Sean Hannity has joined Newt Gingrich for a portion of the Solutions Day event, and he’s prerecording the last hour of his show here in front of a live audience. It’s been interesting to watch Sean work the room, live, during his show. Radio tends to be a rather insular pursuit. One does not get a sense of audience while broadcasting, except at live “remotes” like this.
Hannity has been well received by this audience, which may indicate that Solutions Day hasn’t drawn the bipartisan attendees here for the kickoff that Newt Gingrich wanted. He has drawn a number of reporters, including a couple from the Atlanta Journal-Constitution. I met Jim Galloway and Ben Gray from the AJC, which Hannity referred to as the “Atlanta Urinal”, which got a laugh from the audience but not the media bench.
He seems to enjoy the audience. His reactions to callers seems broad and engaging, and the audience remains interested in what shouldn’t really be all that visually fascinating. He did ask the audience whether they wanted another liberal caller (after two in a row), or “a normal American”, which got the most applause. Hannity also paid homage to his partner Alan Colmes, saying “I know fear — I stare down Colmes every night!”
One of his best segments had to do with Iran. He wondered aloud if one day we’d wake up to millions dead and be asking ourselves why we didn’t take Ahmadinejad seriously when he proposed a genocide of the Jews and the triumph of Islam over the West. He wants America to remain strong enough to beat all comers and remain on offense.
Hannity provided the red meat to the Right on Solutions Day. That may allow Gingrich to reach across the aisle, as the event promised, later this evening at the kickoff speech at 7 pm ET.
I hope everyone had a chance to catch our weekly round-up with Duane “Generalissimo” Patterson on Heading Right Radio. We actually ran over our time by about twelve minutes, so be sure to download the podcast. Speaking of which, I know that the iTunes subscription has stopped working, due to a URL change on our podcast RSS feed. I will work on a new iTunes subscription feed, but in the meantime, the correct RSS feed can be found on my sidebar, just below the BlogTalkRadio buttons.
Tonight at 5 pm CT, I’ll be back in the studio with Hugh Hewitt, appearing on his syndicated talk show. Hugh will have a segment or two with Mitt Romney, I believe, and I’ll hang around and talk Pittsburgh Steelers football — or perhaps a more joyful topic for Hugh. Be sure to tune in.
Also, a few bloggers got a chance to interview the President today. Read all about it at INDC Journal and the Victory Caucus. While you’re at INDC Journal, be sure to throw a few bucks in the tip jar to keep Bill Ardolino afloat while he embeds with our troops.

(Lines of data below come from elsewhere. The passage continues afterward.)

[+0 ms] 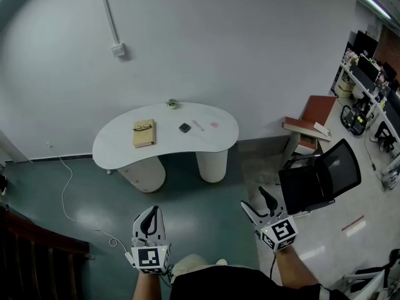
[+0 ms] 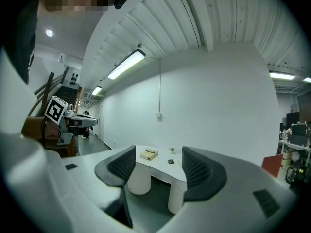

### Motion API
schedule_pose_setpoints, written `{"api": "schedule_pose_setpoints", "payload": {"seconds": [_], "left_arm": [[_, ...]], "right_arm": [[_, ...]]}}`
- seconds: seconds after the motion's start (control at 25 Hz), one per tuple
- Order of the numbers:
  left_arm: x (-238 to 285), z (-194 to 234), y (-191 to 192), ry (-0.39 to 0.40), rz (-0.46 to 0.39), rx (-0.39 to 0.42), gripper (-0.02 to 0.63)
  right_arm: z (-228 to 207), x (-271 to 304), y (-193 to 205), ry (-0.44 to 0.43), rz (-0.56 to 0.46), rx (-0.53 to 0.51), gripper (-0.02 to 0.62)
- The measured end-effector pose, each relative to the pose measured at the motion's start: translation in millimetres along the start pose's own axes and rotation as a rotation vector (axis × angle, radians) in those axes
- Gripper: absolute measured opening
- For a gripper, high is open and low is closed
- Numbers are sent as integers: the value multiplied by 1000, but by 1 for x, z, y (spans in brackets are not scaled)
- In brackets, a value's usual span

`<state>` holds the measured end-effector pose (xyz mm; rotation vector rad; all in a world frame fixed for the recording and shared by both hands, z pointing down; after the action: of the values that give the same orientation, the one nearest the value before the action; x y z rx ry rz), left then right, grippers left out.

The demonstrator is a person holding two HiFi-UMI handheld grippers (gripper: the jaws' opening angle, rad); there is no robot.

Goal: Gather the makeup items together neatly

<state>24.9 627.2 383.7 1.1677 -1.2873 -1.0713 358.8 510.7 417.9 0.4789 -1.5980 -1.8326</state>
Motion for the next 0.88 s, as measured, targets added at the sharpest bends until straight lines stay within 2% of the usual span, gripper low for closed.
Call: {"api": "schedule_pose_setpoints", "payload": {"seconds": [0.2, 0.48, 0.64, 0.88], "left_arm": [[4, 16, -2, -44, -37, 5, 21], [35, 28, 5, -85, -121, 67, 21], [64, 35, 2, -43, -102, 82, 21], [111, 58, -2, -2, -92, 50, 21]], "right_arm": [[1, 16, -2, -11, 3, 8, 285], [-2, 46, -3, -12, 6, 9, 285], [-6, 69, -5, -12, 9, 13, 285], [-16, 115, -12, -15, 15, 7, 285]]}}
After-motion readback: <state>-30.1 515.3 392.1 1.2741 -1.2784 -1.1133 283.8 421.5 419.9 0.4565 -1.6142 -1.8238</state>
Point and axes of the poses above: the fingertips, and each gripper's own axes: x forward along the fingers, z to its left, y out of its underside, the point moved 9 cm from there along -x, backward along the fingers, and after that the axes turned 10 degrees about -x, right-handed, at the moved point
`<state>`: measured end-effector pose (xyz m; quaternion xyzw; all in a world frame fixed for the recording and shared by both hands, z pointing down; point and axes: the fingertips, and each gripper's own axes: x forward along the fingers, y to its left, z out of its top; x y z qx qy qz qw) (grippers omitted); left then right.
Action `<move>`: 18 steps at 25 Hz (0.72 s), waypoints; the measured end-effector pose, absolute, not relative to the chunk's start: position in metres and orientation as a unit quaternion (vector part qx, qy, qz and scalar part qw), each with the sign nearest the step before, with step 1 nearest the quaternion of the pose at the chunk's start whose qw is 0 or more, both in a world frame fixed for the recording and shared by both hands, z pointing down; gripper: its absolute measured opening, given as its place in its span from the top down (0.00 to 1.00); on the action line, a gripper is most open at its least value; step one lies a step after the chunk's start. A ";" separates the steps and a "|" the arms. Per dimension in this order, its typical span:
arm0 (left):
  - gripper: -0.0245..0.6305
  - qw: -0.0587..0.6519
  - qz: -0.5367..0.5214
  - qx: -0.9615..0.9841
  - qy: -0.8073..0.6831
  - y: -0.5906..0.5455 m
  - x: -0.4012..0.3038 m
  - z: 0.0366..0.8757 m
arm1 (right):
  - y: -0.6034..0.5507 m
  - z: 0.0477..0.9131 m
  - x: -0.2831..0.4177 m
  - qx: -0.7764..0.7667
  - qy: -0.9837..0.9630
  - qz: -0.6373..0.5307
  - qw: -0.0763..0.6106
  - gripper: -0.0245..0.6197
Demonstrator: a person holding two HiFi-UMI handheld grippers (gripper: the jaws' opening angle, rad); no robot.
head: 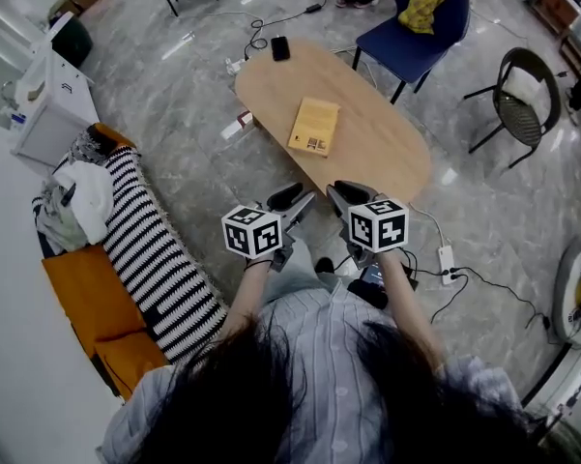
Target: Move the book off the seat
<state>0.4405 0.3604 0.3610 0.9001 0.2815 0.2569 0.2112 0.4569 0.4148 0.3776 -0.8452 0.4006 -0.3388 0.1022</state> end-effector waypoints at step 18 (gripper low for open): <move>0.70 0.202 0.253 0.909 0.263 0.348 0.390 0.359 | 0.386 0.378 0.420 -0.827 0.441 -0.335 0.098 0.85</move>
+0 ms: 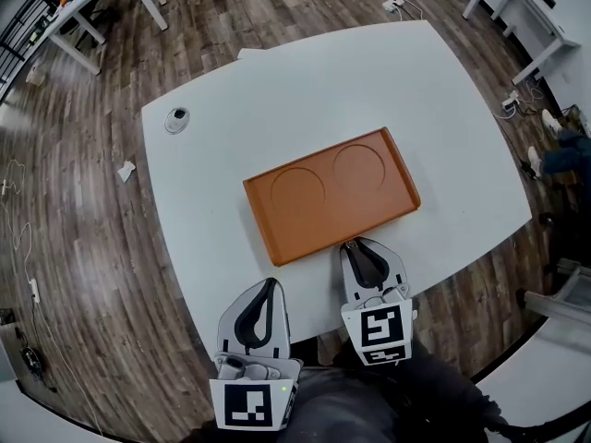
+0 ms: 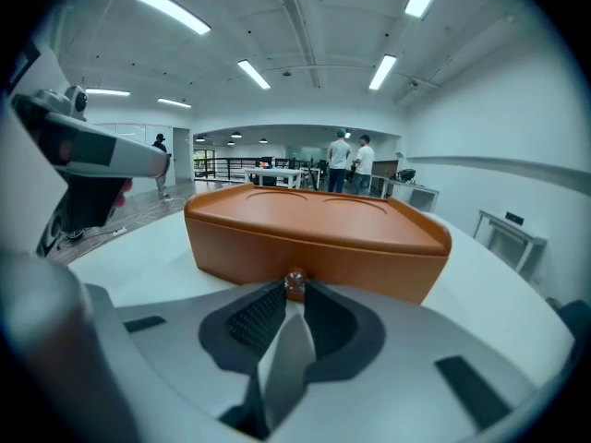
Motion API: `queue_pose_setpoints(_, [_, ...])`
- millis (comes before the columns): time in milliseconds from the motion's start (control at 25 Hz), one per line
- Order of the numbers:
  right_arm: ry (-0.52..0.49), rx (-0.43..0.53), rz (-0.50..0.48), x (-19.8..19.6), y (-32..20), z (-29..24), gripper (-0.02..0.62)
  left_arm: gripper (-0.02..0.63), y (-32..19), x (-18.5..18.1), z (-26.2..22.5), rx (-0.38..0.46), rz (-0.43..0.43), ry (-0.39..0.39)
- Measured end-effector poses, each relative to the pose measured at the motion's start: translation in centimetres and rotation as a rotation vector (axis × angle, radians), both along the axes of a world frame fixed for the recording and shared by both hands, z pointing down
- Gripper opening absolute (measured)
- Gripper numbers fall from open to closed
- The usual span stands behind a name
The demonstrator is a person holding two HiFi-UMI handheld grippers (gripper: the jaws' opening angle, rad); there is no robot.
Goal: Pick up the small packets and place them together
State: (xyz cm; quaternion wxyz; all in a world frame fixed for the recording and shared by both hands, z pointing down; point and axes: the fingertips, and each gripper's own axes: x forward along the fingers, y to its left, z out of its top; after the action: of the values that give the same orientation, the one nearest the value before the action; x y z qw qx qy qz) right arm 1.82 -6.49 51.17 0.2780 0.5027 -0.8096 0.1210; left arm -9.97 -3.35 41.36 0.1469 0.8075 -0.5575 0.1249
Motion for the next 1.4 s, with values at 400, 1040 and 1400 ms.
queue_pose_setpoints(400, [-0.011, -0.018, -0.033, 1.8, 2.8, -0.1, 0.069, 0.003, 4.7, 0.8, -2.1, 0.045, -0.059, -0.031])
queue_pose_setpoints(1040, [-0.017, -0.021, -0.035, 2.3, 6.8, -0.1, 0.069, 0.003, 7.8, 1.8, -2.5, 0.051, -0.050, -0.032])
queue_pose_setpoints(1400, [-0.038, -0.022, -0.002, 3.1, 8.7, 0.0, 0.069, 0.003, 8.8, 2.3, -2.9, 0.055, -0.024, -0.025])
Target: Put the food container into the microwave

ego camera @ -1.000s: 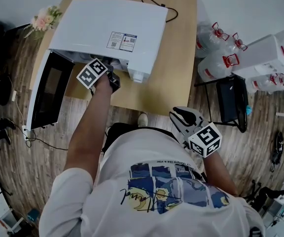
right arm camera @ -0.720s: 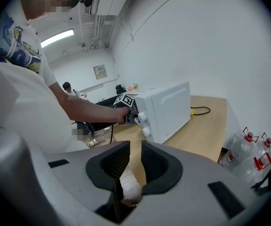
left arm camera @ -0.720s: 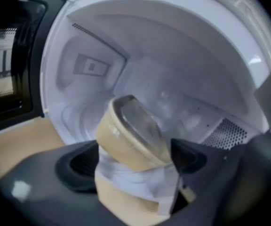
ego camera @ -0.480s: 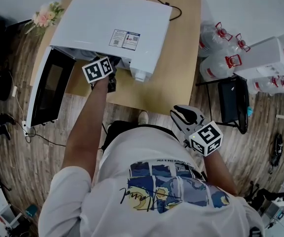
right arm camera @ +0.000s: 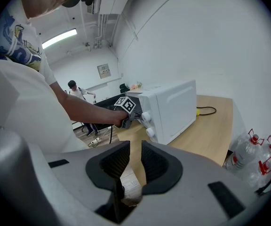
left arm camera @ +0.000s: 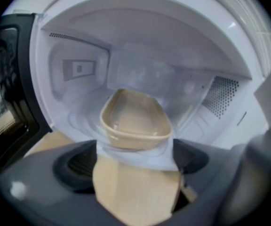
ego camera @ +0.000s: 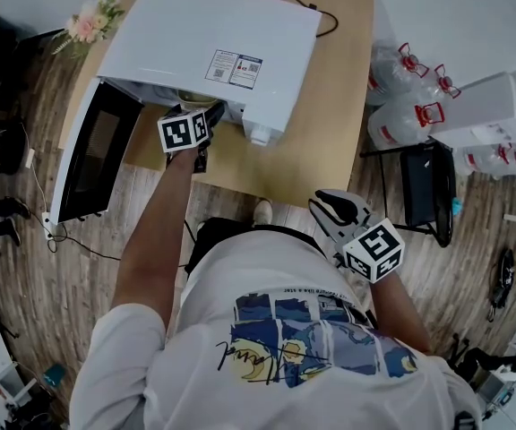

What is it with left-wing radio hosts? Al Franken squared off on Laura Ingraham’s producer at the 2004 Republican National Convention and tackled a protestor at a Democratic rally. Now Ed Schultz apparently bruised a woman after arguing politics with her and her husband in a Detroit Lakes, Minnesota bar (via Power Line):
The conversation went sour when Nagle said he respects Joe Lieberman, the Independent Democratic senator from Connecticut known for supporting the Iraq war.
Nagle said Schultz said he doesn’t like Lieberman, and then commented that if Nagle felt so strongly about the war, his family should go over and fight in it.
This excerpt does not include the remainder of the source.